─── Records for this task ───

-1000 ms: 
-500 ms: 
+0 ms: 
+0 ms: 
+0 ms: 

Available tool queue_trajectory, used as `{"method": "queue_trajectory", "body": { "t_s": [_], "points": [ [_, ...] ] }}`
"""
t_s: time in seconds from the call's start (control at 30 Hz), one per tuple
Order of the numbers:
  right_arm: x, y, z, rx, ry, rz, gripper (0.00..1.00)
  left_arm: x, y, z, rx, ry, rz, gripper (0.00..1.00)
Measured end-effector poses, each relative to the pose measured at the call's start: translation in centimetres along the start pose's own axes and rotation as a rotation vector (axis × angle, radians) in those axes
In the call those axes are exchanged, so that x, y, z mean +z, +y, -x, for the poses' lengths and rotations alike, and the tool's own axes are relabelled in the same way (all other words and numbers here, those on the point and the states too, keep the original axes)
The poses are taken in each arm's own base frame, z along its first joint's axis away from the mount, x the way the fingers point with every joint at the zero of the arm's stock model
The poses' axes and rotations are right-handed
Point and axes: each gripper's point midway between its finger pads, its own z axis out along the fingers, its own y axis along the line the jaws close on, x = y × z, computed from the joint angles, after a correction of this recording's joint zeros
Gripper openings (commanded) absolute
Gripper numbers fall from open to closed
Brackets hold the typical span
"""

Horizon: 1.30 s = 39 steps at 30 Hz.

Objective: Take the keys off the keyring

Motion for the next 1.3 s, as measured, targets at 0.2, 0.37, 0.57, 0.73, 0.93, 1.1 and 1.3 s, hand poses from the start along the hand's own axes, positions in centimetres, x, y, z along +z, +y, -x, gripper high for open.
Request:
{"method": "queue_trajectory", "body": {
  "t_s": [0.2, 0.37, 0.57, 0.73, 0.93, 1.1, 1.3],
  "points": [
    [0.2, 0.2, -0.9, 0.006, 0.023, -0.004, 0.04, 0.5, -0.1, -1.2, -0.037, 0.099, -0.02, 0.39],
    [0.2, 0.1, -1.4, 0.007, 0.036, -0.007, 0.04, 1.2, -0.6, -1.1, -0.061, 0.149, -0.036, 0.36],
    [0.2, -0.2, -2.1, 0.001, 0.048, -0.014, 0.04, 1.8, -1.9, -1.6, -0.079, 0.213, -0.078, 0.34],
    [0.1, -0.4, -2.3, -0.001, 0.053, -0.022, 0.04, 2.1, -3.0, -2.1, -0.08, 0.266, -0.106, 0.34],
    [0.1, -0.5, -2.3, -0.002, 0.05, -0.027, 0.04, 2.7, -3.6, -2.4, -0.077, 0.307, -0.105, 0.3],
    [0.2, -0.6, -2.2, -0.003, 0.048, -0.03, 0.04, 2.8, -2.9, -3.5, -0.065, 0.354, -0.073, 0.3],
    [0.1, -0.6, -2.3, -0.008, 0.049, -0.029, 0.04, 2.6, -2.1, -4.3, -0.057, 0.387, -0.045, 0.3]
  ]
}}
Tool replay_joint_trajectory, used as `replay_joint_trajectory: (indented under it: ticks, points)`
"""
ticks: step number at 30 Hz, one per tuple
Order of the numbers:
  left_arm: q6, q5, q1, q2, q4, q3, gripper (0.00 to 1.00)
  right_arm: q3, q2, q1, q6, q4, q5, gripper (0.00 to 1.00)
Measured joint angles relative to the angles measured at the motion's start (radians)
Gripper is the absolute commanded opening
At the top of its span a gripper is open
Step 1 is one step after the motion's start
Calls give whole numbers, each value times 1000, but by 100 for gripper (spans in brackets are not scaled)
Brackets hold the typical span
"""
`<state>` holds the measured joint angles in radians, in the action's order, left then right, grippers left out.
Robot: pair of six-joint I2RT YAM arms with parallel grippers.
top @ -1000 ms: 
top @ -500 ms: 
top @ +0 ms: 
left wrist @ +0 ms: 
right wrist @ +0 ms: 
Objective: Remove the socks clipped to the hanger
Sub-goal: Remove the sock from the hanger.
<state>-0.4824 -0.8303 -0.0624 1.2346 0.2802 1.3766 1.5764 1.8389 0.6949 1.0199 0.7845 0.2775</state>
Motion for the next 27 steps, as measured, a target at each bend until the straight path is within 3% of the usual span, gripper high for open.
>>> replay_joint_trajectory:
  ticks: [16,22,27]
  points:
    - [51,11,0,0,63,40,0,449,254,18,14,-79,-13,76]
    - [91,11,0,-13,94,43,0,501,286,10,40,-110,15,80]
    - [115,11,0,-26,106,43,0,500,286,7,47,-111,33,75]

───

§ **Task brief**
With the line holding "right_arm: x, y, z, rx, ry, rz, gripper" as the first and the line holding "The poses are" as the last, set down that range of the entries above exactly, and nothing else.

§ **Written solution**
  right_arm: x, y, z, rx, ry, rz, gripper (0.00..1.00)
  left_arm: x, y, z, rx, ry, rz, gripper (0.00..1.00)
Measured end-effector poses, each relative to the pose measured at the call's start: translation in centimetres along the start pose's own axes and rotation as a rotation vector (axis × angle, radians) in those axes
In the call those axes are exchanged, so that x, y, z mean +z, +y, -x, for the poses' lengths and rotations alike, and the tool's own axes are relabelled in the same way (all other words and numbers here, those on the point and the states too, keep the original axes)
The poses are taken in each arm's own base frame, z along its first joint's axis away from the mount, x the way the fingers point with every joint at the zero of the arm's stock model

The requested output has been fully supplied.